Some guys call it 'the wedding cake tugboat' for sort-of obvious reasons.
So, this is a pusher tug. It's got two cushioned 'push knees' on the square bow to shove stuff around without causing point loads. The knees are watertight compartments, so they dont' drag the bow underwater. The house, way, way up high, offers unbelievably good visibility. She's got a modest 3,000hp of power, but must be turning big wheels, because she doesn't have a lot of speed but she's got a LOT of 'ass' which is to say torque.
Oh, and the push cables that hold her against the hull of a barge being pushed? They're on automated spools. Push one button to tighten, another to loosen.

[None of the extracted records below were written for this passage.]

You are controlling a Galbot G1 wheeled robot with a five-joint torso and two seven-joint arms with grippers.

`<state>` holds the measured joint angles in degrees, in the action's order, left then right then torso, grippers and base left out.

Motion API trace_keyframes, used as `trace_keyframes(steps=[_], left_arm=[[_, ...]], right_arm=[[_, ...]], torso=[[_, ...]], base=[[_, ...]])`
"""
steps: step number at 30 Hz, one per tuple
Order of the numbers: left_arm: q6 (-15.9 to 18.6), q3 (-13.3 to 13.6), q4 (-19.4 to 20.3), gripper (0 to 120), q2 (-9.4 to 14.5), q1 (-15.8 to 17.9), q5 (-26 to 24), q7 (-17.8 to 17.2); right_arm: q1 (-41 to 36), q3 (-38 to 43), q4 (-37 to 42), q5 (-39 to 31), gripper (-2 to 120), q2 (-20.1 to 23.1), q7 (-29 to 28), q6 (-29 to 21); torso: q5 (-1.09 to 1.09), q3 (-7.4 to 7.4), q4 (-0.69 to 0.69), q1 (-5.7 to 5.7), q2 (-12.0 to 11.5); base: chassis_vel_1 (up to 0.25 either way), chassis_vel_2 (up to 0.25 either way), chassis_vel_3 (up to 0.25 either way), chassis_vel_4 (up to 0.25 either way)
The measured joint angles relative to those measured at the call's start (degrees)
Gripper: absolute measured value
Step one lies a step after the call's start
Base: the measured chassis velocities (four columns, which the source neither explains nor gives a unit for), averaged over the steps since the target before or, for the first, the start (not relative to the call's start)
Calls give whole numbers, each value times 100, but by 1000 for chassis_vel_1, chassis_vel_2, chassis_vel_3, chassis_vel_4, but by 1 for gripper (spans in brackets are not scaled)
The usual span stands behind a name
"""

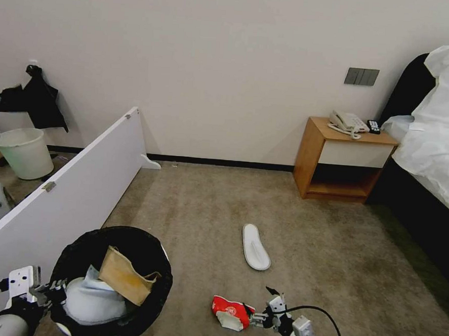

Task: Pick up the trash bin, then pick up the garbage from the floor and place it into the trash bin.

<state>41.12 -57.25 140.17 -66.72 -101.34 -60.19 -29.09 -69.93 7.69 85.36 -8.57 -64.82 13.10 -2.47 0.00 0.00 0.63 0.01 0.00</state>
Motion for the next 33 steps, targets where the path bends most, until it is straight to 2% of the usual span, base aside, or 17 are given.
trace_keyframes(steps=[20,33], left_arm=[[0,-21,86,2,19,-57,28,4],[0,-32,126,2,19,-72,31,8]], right_arm=[[687,-858,-715,39,100,-41,335,-106],[895,-1157,-1259,19,100,-145,325,-171]], torso=[[1,0,0,0,0],[0,0,0,0,0]], base=[[0,0,0,0],[0,0,0,0]])
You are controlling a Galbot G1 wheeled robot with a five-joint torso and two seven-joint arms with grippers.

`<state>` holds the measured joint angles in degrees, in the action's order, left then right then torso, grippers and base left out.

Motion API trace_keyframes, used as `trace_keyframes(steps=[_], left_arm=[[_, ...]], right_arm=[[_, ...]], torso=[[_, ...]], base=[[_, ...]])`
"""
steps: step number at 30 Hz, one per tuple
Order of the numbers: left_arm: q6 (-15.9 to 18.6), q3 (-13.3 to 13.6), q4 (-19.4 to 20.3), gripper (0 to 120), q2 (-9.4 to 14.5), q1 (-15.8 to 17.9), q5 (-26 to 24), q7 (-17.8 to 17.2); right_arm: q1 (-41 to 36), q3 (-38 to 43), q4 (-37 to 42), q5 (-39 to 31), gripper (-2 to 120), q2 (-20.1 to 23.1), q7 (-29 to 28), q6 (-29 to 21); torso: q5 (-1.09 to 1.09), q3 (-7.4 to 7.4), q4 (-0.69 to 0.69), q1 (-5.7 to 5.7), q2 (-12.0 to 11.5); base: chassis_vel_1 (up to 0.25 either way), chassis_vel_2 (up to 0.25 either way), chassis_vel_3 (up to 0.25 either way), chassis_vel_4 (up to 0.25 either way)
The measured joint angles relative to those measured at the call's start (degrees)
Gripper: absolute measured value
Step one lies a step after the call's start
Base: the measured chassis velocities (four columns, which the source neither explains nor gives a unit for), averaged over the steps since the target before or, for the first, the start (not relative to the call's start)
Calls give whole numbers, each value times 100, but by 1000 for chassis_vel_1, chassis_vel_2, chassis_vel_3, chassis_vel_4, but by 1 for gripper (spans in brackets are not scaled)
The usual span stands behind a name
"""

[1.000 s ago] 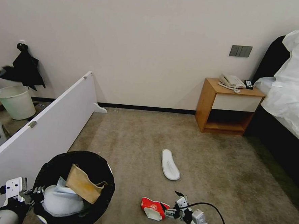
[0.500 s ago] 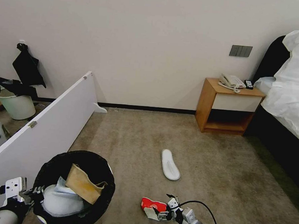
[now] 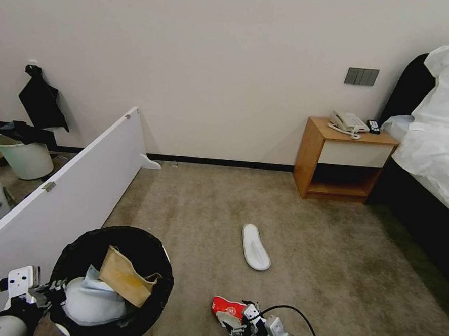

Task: Pick up the trash bin, then pick up the garbage from the floor and place it into the trash bin.

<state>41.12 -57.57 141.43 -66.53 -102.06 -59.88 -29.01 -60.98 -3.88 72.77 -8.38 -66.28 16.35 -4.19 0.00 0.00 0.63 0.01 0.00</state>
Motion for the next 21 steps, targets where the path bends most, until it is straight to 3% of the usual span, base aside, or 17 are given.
trace_keyframes(steps=[21], left_arm=[[-6,-7,30,2,2,-11,-11,0]], right_arm=[[139,51,-580,-19,100,-122,27,14]], torso=[[0,0,0,0,0]], base=[[0,0,0,0]])
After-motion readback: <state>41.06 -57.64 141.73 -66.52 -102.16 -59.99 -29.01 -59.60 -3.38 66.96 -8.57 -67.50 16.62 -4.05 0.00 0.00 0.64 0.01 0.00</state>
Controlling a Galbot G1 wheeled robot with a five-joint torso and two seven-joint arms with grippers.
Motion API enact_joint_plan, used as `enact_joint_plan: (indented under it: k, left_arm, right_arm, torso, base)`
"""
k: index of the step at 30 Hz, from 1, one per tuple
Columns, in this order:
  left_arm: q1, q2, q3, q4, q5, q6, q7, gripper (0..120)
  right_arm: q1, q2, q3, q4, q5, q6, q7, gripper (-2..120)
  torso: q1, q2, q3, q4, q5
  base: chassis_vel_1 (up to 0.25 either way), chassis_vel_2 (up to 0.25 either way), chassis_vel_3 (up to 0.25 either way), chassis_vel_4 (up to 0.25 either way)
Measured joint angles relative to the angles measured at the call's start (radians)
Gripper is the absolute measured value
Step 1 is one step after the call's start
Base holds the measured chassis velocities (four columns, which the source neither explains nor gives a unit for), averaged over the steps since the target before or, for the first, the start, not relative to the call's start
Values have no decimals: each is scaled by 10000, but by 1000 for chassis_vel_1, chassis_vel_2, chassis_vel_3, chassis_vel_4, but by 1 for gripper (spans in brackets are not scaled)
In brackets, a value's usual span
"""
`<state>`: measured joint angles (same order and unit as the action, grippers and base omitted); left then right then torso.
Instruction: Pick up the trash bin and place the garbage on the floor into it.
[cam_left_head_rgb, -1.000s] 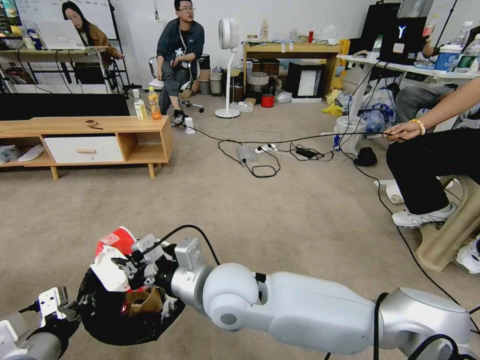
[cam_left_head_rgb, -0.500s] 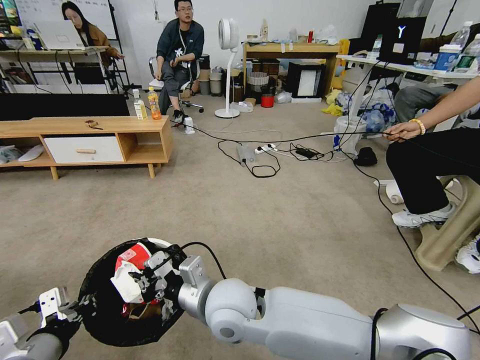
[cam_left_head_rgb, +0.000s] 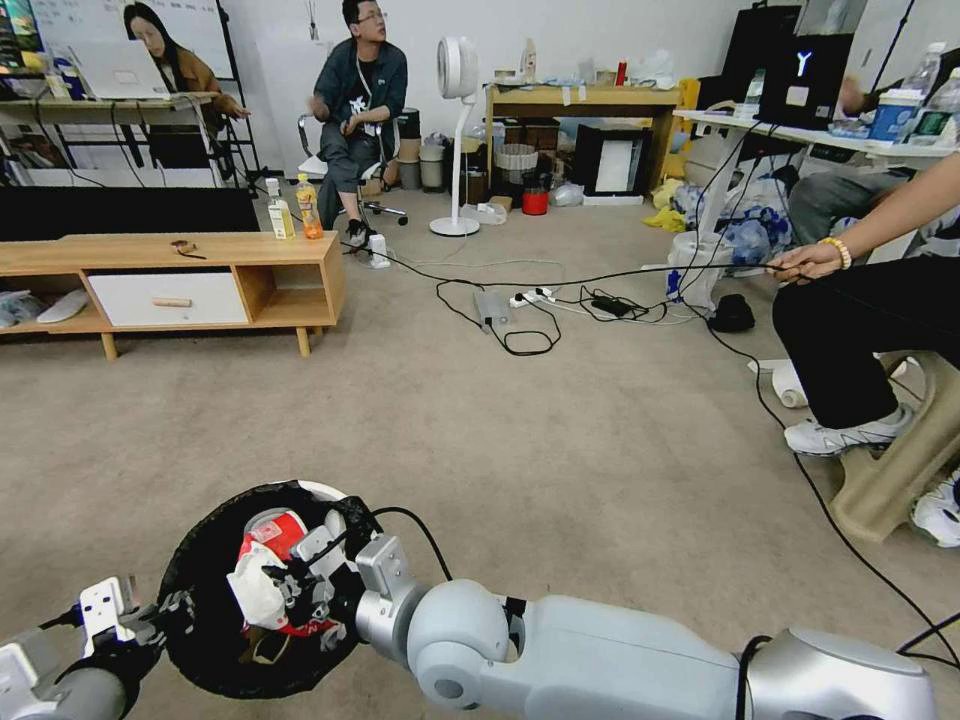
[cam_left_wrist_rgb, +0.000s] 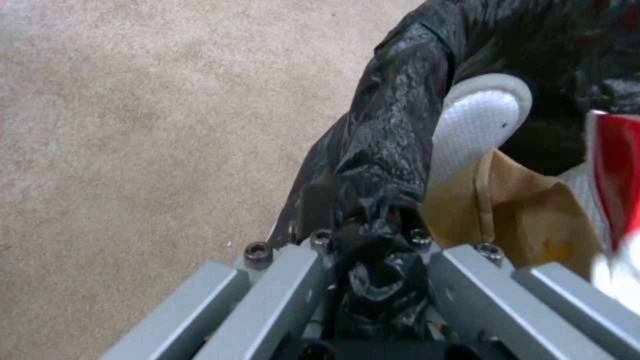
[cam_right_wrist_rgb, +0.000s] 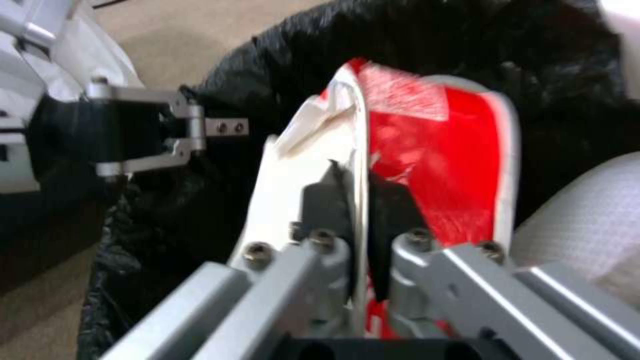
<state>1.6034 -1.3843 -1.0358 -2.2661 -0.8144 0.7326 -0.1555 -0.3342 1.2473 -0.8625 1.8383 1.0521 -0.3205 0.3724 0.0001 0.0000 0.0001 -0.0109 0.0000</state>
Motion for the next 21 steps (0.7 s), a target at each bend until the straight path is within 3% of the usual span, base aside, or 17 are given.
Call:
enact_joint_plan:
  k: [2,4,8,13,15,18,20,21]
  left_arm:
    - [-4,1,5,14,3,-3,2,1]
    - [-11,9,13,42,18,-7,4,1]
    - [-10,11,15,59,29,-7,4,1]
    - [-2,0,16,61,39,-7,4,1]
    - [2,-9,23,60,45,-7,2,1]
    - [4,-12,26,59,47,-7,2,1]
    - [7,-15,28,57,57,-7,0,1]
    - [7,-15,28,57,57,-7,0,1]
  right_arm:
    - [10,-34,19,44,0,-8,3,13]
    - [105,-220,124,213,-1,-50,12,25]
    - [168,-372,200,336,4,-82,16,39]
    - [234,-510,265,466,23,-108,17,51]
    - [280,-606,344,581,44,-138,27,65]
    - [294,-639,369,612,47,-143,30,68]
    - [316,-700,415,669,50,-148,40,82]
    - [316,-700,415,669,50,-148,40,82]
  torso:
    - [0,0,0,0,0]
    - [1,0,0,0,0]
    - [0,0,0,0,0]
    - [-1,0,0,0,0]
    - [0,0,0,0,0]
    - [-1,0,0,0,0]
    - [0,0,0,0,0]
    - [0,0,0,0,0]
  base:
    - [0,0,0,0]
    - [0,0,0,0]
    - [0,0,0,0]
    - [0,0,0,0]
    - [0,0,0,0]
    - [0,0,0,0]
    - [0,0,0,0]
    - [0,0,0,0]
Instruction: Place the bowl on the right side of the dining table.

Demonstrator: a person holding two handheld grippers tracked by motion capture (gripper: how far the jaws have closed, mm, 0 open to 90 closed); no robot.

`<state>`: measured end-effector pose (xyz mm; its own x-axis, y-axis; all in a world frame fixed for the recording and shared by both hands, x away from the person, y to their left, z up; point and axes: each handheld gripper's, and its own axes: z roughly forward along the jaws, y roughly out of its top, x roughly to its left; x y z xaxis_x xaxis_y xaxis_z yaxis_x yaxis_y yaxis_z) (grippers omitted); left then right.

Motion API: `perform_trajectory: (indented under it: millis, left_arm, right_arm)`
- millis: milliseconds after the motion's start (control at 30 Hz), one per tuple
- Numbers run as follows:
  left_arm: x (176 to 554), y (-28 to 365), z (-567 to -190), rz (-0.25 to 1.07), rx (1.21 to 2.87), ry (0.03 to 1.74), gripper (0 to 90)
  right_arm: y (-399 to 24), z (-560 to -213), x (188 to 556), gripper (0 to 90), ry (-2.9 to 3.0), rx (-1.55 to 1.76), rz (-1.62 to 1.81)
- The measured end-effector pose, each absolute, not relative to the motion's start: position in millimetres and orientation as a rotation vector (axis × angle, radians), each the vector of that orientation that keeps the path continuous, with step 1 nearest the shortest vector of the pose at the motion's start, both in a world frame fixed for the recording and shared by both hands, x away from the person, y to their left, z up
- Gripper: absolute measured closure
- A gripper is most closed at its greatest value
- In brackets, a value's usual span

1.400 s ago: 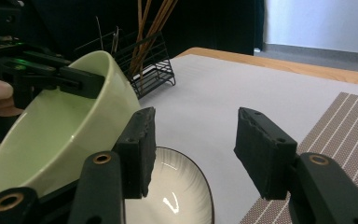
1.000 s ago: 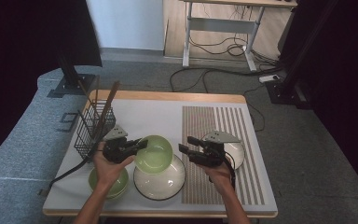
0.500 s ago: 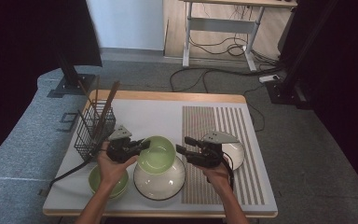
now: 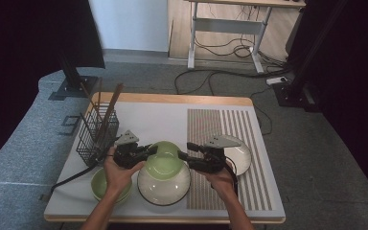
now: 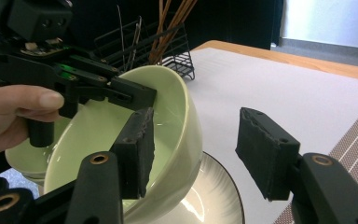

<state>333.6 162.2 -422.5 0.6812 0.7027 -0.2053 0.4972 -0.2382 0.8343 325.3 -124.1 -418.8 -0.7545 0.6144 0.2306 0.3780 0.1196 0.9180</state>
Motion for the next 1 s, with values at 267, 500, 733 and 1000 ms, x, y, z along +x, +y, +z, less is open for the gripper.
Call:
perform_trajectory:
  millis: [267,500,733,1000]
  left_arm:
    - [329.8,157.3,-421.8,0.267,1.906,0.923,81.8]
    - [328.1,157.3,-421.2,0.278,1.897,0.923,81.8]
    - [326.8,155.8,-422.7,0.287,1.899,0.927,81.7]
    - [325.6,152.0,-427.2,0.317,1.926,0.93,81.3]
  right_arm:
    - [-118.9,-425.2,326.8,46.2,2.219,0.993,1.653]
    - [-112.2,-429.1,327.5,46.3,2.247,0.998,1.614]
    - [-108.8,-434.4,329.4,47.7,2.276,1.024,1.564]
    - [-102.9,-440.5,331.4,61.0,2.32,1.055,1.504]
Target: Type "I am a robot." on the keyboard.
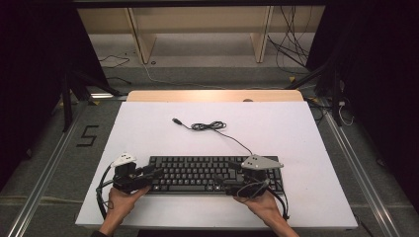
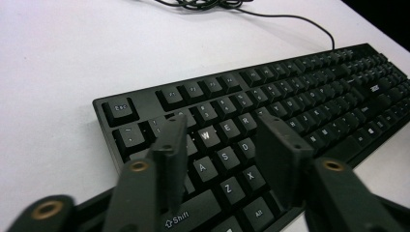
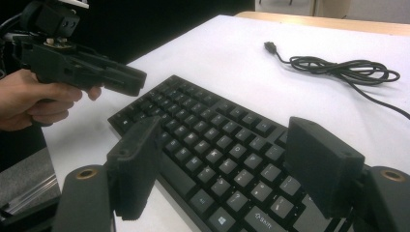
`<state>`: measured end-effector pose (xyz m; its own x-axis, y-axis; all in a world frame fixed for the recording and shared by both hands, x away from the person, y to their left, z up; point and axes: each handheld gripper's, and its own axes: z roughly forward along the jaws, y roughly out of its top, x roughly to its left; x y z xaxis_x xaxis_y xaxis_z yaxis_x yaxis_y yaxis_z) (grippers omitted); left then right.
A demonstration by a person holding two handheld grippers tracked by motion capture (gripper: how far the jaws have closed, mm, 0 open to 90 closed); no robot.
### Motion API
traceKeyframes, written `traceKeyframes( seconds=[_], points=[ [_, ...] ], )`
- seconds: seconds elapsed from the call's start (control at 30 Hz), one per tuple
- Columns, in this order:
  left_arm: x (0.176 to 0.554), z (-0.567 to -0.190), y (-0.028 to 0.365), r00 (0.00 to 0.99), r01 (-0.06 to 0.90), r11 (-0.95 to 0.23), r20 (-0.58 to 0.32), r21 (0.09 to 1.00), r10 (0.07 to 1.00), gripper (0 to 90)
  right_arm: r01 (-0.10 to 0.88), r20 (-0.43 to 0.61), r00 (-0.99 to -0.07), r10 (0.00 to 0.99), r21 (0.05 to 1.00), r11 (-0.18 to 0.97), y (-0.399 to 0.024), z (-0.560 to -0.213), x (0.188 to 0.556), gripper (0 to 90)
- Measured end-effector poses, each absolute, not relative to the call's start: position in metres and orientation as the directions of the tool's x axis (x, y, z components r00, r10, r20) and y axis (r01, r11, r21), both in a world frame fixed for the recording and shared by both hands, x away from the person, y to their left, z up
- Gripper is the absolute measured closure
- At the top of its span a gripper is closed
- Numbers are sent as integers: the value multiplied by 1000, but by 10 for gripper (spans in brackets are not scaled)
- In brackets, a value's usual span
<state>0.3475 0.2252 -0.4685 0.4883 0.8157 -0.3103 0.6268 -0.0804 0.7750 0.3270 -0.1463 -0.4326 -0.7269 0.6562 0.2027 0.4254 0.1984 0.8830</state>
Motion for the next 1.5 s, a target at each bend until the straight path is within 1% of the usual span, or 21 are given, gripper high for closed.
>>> traceKeyframes(
  seconds=[0.27, 0.4, 0.5, 1.13, 1.47, 1.5],
  points=[
    [351, -474, 222, 502, 640, -131, -284, 757, 817, 774, 425, 204, -725, 658, 884, 194, -149, -432, 325, 296],
    [352, -475, 222, 507, 643, -148, -273, 751, 817, 846, 425, 204, -725, 658, 885, 193, -150, -432, 324, 296],
    [353, -477, 221, 507, 647, -155, -269, 747, 819, 884, 426, 205, -725, 657, 884, 194, -149, -433, 324, 296],
    [357, -484, 217, 506, 668, -193, -250, 718, 825, 890, 424, 207, -728, 653, 885, 192, -148, -433, 324, 296],
    [357, -483, 216, 511, 659, -187, -252, 728, 822, 889, 422, 206, -728, 654, 886, 191, -148, -432, 324, 296],
    [356, -482, 216, 511, 656, -176, -260, 734, 819, 876, 421, 205, -728, 654, 886, 191, -148, -432, 324, 296]
  ],
)
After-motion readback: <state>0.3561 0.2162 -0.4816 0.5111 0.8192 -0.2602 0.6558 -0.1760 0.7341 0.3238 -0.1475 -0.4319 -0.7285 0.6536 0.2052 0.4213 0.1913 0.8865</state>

Normally, messing with push cables, getting them positioned and tensioned, is one of the most common evolutions where tankermen get injured on the job. Shoulders get torn up, and fresh handsburger gets served up with a side of I screams.
So, push knees, lots of ass and low-strain making up. This tug is as ugly as an ape's foreskin, but she's a a pleasure to work with. It really helps that the crew have been polite, friendly and hard working too. We've had a good week working with them.
With the push cables in place, you can see they're made of Dyneema, which in the commercial boating world is called 'Spectra." It's a synthetic rope that is far stronger and lighter than steel. Push cables have to be screaming tight to be effective- Sadly, it's also enormously expensive, but no bullshit, one guy can pick it up and return it to the tug without much effort. A steel cable of similar strength would be familiar looking- you see them on suspension bridges, and they're far, far beyond what mere men can pick up and walk around with.
Your post reminds me watching a push boat that ran aground after making a tight turn from the Intracoastal Canal into the Sabine Neches Ship Channel. The strong north wind pushed the lead barge into the bank, and the skipper was rocking the tug in reverse.
A deckhand was on the front of the barge with a flashlight, and as I watched, one of the steel cables snapped, whipped about, and slapped the deck next to the deckhand. The cloud of rust was remarkable in the strong wind, which showed the enormous power of the steel cable.
The deckhand moved away from the bow of the barge, the skipper finally rocked the barges free, and they continued up the channel. I imagine the deckhand needed to change his underwear. He was inches away from being cut in two.
Yup, that happens. Another advantage of spectra line is that it has almost zero stretch, and so when it does part, it just drops without snapback. No getting cut in half. The downside is that it has almost zero abrasion resistance.